'Bizim açlığını çektiğimiz birçok şey vardı: Para, makam, kadın...'

'Bizim açlığını çektiğimiz birçok şey vardı: Para, makam, kadın...'

Yeni Akit yazarı Abdurrahman Dilipak, bugünkü köşesinde yazdığı yazıda "Bizim açlığını çektiğimiz birçok şey vardı: Para, makam, kadın.. Kimimiz bunlara ulaşamayınca bunlara sahip olanları itham ediyordu, demek ki, kimimiz bunlara karşı çıkarken, onları kıskanıyormuş. Bunlara sahip olunca bir anda sapıttılar" ifadelerini kullandı.

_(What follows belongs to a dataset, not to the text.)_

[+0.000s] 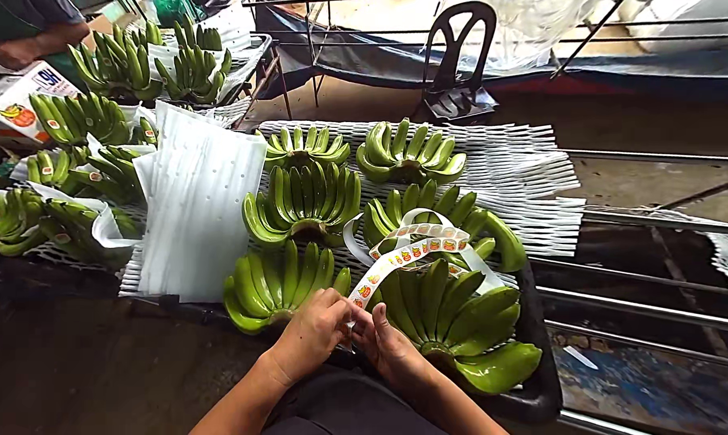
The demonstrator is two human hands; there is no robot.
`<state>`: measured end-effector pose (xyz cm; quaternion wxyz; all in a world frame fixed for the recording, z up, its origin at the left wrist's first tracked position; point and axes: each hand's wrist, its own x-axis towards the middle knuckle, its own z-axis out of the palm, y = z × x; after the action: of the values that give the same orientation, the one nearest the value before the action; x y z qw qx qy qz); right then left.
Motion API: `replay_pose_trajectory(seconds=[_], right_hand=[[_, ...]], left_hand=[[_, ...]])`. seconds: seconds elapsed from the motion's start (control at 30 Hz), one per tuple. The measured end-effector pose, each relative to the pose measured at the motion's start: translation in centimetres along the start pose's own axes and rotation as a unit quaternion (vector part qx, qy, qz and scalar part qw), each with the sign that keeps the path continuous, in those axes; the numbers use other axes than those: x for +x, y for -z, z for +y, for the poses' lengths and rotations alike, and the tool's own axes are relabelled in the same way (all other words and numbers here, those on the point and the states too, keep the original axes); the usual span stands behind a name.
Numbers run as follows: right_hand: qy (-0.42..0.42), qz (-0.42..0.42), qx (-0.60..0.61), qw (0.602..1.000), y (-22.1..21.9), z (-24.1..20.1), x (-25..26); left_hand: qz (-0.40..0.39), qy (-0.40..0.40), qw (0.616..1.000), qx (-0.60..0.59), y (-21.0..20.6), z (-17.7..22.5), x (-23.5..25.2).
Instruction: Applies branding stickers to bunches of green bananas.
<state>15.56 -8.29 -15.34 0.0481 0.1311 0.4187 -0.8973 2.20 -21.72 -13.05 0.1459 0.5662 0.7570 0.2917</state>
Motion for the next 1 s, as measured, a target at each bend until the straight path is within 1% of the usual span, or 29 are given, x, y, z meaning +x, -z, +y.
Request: replay_pose_trajectory(seconds=[0.07, 0.13, 0.17, 0.2, 0.23, 0.27, 0.3, 0.33, 0.37, 0.4, 0.47, 0.53, 0.6, 0.63, 0.67, 0.7, 0.73, 0.77, 0.83, 0.93, 0.97, 1.0], right_hand=[[-0.021, 0.012, 0.023, 0.999, -0.2, 0.5, -0.2], [-0.061, 0.062, 0.068, 0.994, -0.2, 0.7, -0.1], [-0.071, 0.094, 0.091, 0.989, -0.1, 0.7, 0.0], [-0.071, 0.133, 0.102, 0.983, 0.0, 0.5, 0.2], [-0.060, 0.176, 0.097, 0.978, 0.1, 0.2, 0.5], [-0.042, 0.211, 0.082, 0.973, 0.2, -0.1, 0.7], [-0.024, 0.230, 0.059, 0.971, 0.4, -0.5, 0.7], [-0.012, 0.241, 0.036, 0.970, 0.5, -1.0, 0.7], [0.000, 0.243, 0.015, 0.970, 0.5, -1.4, 0.7], [0.009, 0.236, -0.002, 0.972, 0.6, -1.8, 0.8], [0.024, 0.217, -0.027, 0.976, 0.6, -2.3, 0.9], [0.041, 0.218, -0.049, 0.974, 0.5, -2.5, 1.1], [0.046, 0.233, -0.075, 0.968, 0.5, -2.4, 1.3], [0.044, 0.239, -0.085, 0.966, 0.6, -2.3, 1.3], [0.044, 0.244, -0.090, 0.965, 0.8, -2.4, 1.5], [0.047, 0.251, -0.093, 0.963, 0.9, -2.5, 1.6], [0.048, 0.258, -0.092, 0.960, 1.0, -2.4, 1.5], [0.046, 0.262, -0.092, 0.959, 1.2, -2.4, 1.3], [0.045, 0.265, -0.092, 0.959, 1.6, -2.5, 0.9], [0.038, 0.260, -0.081, 0.961, 2.1, -2.6, 0.3], [0.034, 0.259, -0.078, 0.962, 2.1, -2.6, 0.1], [0.034, 0.259, -0.075, 0.962, 2.0, -2.6, 0.1]], left_hand=[[-0.004, -0.034, 0.999, 0.027, -0.7, -0.2, -0.6], [0.023, -0.077, 0.995, 0.058, -1.6, -0.6, -1.2], [0.046, -0.083, 0.994, 0.058, -1.9, -0.9, -1.4], [0.065, -0.065, 0.995, 0.035, -1.8, -1.1, -1.5], [0.073, -0.014, 0.997, -0.012, -1.1, -1.4, -1.5], [0.076, 0.073, 0.992, -0.067, -0.1, -1.8, -1.2], [0.081, 0.180, 0.974, -0.112, 1.0, -2.6, -0.7], [0.088, 0.279, 0.946, -0.139, 1.9, -4.0, -0.1], [0.093, 0.357, 0.919, -0.139, 2.5, -5.7, 0.5], [0.087, 0.413, 0.899, -0.120, 2.6, -7.6, 1.0], [0.058, 0.472, 0.878, -0.064, 2.3, -9.7, 1.8], [0.043, 0.477, 0.878, -0.002, 2.0, -9.6, 2.5], [0.005, 0.461, 0.884, 0.076, 2.3, -8.4, 3.0], [-0.001, 0.437, 0.894, 0.099, 2.3, -7.7, 3.1], [0.008, 0.399, 0.911, 0.104, 2.3, -7.1, 3.1], [0.026, 0.359, 0.928, 0.097, 2.1, -6.7, 3.2], [0.044, 0.336, 0.937, 0.091, 1.7, -6.7, 3.1], [0.052, 0.337, 0.936, 0.088, 1.2, -7.0, 2.8], [0.030, 0.374, 0.920, 0.112, 0.4, -7.6, 2.4], [-0.077, 0.412, 0.895, 0.154, -0.8, -6.3, 2.0], [-0.093, 0.423, 0.887, 0.160, -1.4, -5.9, 1.9], [-0.092, 0.432, 0.881, 0.169, -1.8, -5.6, 1.9]])
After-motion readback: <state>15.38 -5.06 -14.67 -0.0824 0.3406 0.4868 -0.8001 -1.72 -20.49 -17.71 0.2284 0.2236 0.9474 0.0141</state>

Yeni Akit yazarı Abdurrahman Dilipak bugünkü köşesine "Dindar adamı şeytan nasıl kandırır!" başlıklı bir yazı yazdı. Yazısında "Para, makam, güç konusunda hazırlıksız yakalandık" diyen Dilipak "Aklımız ve imanımız, servetimiz ve gücümüze yön versin derken, tersi oldu, servetimiz ve gücümüz aklımız ve imanımıza yön verdi" dedi.

Yazının ilgili bölümü şu şekilde:

Şeytan peşine düştü mü bir insanın ve o da ona kapıyı bir açtı mı, artık onun işi zor. Fuhuşa da sürükler, alkole de, kumara da. Her gün geri dönüş daha da zorlaşır. Bir süre sonra insanları hak ve hayır yolunda dönüştürmek için çıktığı yolda, bir noktadan sonra kendi dönüşmüş olur ve Şeytanın peşinden yürümeye devam eder.

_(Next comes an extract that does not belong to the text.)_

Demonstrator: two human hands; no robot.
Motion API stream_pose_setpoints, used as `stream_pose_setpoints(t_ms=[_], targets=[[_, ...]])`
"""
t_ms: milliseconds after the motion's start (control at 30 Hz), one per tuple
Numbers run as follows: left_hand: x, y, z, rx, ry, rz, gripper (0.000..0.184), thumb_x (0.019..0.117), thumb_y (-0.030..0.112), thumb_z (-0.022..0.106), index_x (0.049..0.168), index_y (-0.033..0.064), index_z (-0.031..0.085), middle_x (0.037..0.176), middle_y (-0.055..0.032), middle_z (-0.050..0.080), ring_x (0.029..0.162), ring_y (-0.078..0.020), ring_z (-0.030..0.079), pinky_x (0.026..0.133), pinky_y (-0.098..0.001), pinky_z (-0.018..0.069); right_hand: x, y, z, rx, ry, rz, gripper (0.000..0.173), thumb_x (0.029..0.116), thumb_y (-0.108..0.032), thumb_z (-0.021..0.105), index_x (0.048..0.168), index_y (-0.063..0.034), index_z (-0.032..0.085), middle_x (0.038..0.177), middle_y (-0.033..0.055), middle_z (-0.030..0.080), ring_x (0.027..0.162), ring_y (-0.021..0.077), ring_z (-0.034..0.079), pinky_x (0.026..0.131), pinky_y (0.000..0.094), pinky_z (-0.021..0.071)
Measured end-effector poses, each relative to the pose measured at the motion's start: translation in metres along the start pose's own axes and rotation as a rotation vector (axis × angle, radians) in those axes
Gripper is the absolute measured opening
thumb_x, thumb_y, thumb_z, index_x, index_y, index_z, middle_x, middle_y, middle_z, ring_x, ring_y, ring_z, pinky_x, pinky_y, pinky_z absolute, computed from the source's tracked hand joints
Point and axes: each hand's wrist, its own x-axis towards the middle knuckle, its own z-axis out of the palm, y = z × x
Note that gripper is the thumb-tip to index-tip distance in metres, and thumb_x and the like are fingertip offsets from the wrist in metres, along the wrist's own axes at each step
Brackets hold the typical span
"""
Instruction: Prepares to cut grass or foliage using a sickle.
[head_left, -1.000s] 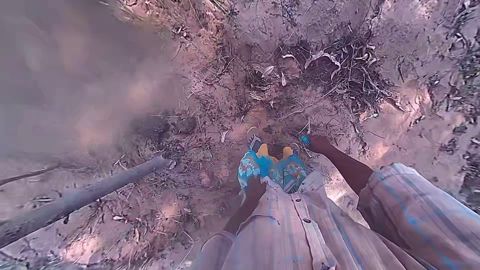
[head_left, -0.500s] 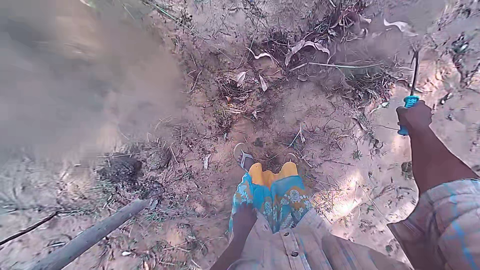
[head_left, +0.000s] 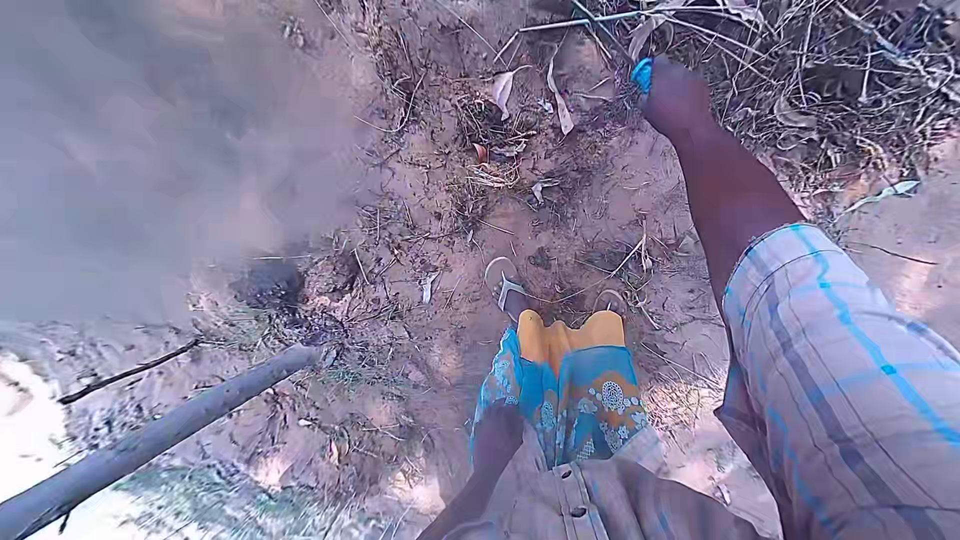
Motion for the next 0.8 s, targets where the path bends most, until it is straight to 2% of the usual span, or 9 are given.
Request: stream_pose_setpoints(t_ms=[133, 233, 333, 400, 433, 533, 633, 700, 800], targets=[[0.001, 0.005, 0.007, -0.059, 0.02, 0.015, 0.037, 0.1063, 0.031, 0.054, 0.135, 0.0106, 0.067, 0.155, -0.0144, 0.05, 0.147, -0.0368, 0.041, 0.114, -0.0571, 0.0391, -0.076, 0.207, 0.005, -0.143, 0.008, 0.383, 0.052, 0.1026, -0.021, 0.06, 0.141, 0.0104, 0.045, 0.126, 0.0435, 0.058, 0.119, 0.0631, 0.056, 0.091, 0.0786, 0.0408], [-0.001, 0.01, 0.009, -0.078, 0.007, 0.017, 0.037, 0.1063, 0.03, 0.054, 0.136, 0.0118, 0.066, 0.157, -0.0136, 0.048, 0.149, -0.0365, 0.039, 0.115, -0.0566, 0.0369, -0.146, 0.284, -0.003, -0.208, -0.004, 0.675, 0.049, 0.1014, -0.021, 0.056, 0.139, 0.0078, 0.046, 0.128, 0.0377, 0.06, 0.123, 0.0543, 0.058, 0.095, 0.0705, 0.0444], [-0.001, 0.016, 0.008, -0.073, -0.002, 0.024, 0.037, 0.1068, 0.031, 0.054, 0.137, 0.0123, 0.065, 0.158, -0.014, 0.047, 0.149, -0.0366, 0.037, 0.115, -0.0566, 0.0363, -0.164, 0.262, -0.018, -0.104, 0.041, 0.721, 0.054, 0.1018, -0.026, 0.056, 0.143, 0.0067, 0.045, 0.133, 0.0351, 0.06, 0.128, 0.0503, 0.057, 0.102, 0.0665, 0.0427], [0.001, 0.016, 0.009, -0.036, 0.005, 0.03, 0.038, 0.1064, 0.032, 0.054, 0.137, 0.0132, 0.066, 0.157, -0.0138, 0.048, 0.149, -0.0368, 0.038, 0.114, -0.0569, 0.0375, -0.155, 0.231, -0.016, -0.041, 0.091, 0.574, 0.056, 0.1024, -0.03, 0.059, 0.143, 0.0067, 0.046, 0.125, 0.0393, 0.06, 0.118, 0.0579, 0.059, 0.093, 0.0733, 0.044], [0.002, 0.016, 0.01, -0.026, 0.008, 0.032, 0.038, 0.1063, 0.032, 0.054, 0.137, 0.0132, 0.066, 0.157, -0.014, 0.048, 0.149, -0.0368, 0.038, 0.114, -0.0573, 0.0372, -0.143, 0.212, -0.014, -0.028, 0.125, 0.463, 0.055, 0.102, -0.029, 0.061, 0.14, 0.0077, 0.048, 0.121, 0.0413, 0.061, 0.114, 0.0615, 0.059, 0.088, 0.0769, 0.0438], [0.005, 0.015, 0.009, 0.027, -0.008, 0.022, 0.038, 0.1068, 0.032, 0.053, 0.138, 0.0134, 0.065, 0.157, -0.0133, 0.048, 0.15, -0.0359, 0.036, 0.115, -0.0575, 0.0357, -0.08, 0.131, -0.027, -0.034, 0.061, 0.219, 0.053, 0.1046, -0.026, 0.055, 0.144, 0.0071, 0.044, 0.126, 0.0396, 0.06, 0.118, 0.0595, 0.058, 0.093, 0.0753, 0.0434], [0.003, 0.014, 0.004, 0.067, -0.005, 0.008, 0.037, 0.1073, 0.031, 0.053, 0.137, 0.0119, 0.065, 0.157, -0.0138, 0.048, 0.149, -0.0365, 0.037, 0.114, -0.0577, 0.0375, -0.018, 0.086, -0.044, -0.119, 0.022, 0.165, 0.052, 0.1017, -0.016, 0.056, 0.143, 0.012, 0.042, 0.137, 0.0367, 0.055, 0.13, 0.0534, 0.054, 0.102, 0.0686, 0.0412], [-0.001, 0.01, 0.003, 0.086, 0.039, 0.009, 0.036, 0.1069, 0.029, 0.053, 0.135, 0.0108, 0.067, 0.155, -0.0144, 0.051, 0.147, -0.0376, 0.042, 0.112, -0.0575, 0.0409, -0.004, 0.109, -0.046, -0.084, 0.011, 0.308, 0.056, 0.1001, -0.02, 0.059, 0.144, 0.0113, 0.043, 0.142, 0.0358, 0.052, 0.134, 0.0519, 0.05, 0.104, 0.0699, 0.04], [-0.002, 0.007, 0.003, 0.06, 0.061, 0.023, 0.034, 0.1063, 0.027, 0.055, 0.133, 0.0098, 0.068, 0.153, -0.0157, 0.052, 0.145, -0.0398, 0.043, 0.11, -0.0593, 0.0418, -0.046, 0.205, -0.041, -0.007, 0.03, 0.553, 0.063, 0.1005, -0.027, 0.06, 0.143, 0.0155, 0.041, 0.143, 0.0402, 0.048, 0.135, 0.056, 0.047, 0.103, 0.0731, 0.0381]])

Kim bunlar derseniz, onları görmek için çevrenize bakın bakalım, yok oldular değil mi? Onların gittikleri mekanlara bakın bakalım, eğer yolunuz düşerse tabii, kimlerle dost olmuşlar, kimlerle beraberler, kibir var mı? Eski dostları ile ilişkisi nasıl. Aile, çocuk, eş-dost ilişkileri ne durumda. Bunlar inandıkları gibi yaşamaktan uzaklaşınca yaşadıkları gibi inanmaya başlarlar.. İlginçtir, eskiden radikalken, bugün, karı-kız peşinde koşanlarımız, kumar oynayan, futbol maçlarını kaçırmayan, malayani işler ve dostlar edinen, sık sık yemin eden, argo konuşan, küfreden, lüks mahallerde, yeni dostları ile sohbet ederken kahkahalar atan tiplere dönüşenler var.. 

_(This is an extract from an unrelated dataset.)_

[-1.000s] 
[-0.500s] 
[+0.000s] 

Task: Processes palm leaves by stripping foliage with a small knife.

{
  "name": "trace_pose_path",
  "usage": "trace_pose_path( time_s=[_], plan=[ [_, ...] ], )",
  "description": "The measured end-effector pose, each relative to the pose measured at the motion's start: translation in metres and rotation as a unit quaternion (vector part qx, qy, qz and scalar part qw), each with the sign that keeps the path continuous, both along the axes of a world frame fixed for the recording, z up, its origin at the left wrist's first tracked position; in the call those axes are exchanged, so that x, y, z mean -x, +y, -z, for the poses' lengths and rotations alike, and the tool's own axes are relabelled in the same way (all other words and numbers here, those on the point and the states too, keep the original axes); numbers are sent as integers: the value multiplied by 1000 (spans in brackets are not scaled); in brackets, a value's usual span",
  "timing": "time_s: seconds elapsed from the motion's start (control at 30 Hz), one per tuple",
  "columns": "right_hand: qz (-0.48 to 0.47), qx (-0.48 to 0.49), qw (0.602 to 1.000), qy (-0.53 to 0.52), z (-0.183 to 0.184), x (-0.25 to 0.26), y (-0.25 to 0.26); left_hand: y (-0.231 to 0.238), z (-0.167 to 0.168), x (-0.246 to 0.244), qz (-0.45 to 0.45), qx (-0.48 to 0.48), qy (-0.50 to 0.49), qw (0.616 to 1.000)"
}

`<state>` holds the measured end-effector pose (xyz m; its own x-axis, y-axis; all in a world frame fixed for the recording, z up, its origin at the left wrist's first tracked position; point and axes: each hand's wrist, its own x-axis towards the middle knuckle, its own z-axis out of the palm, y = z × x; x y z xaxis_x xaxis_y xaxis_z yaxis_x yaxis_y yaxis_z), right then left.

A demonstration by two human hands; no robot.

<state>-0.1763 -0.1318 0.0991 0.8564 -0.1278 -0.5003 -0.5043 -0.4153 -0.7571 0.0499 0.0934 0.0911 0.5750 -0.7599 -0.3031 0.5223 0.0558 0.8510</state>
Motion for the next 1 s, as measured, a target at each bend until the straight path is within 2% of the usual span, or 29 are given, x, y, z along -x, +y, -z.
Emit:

Para, makam, güç konusunda hazırlıksız yakalandık. Aklımız ve imanımız, servetimiz ve gücümüze yön versin derken, tersi oldu, servetimiz ve gücümüz aklımız ve imanımıza yön verdi.. Bu helak sebebidir. İnandığımız gibi yaşamayınca, yaşadığımız gibi inanmaya başladık. Olduğumuz gibi görünmeyince, göründüğümüz gibi olmaya başladık. 

Kimimiz ilmimizle kibirlendik, kimimiz makamımızla, kimimin paramızla, kimimiz şöhretimizle. Kimimiz bunlara ulaşmak için Şeytanın yalan vaadlerine kandı, kimimiz bunları elde ettikten sonra sapıttı.

Bizim açlığını çektiğimiz birçok şey vardı: Para, makam, kadın.. Kimimiz bunlara ulaşamayınca bunlara sahip olanları itham ediyordu, demek ki, kimimiz bunlara karşı çıkarken, onları kıskanıyormuş. Bunlara sahip olunca bir anda sapıttılar.

İnsanoğlu neyi ihtirasla ister ya da neye sahip olur ve onunla kibirlenirse, Allah onları o şeylerle imtihan eder. O şeyler, “dua ile istenen bela”ya dönüşür.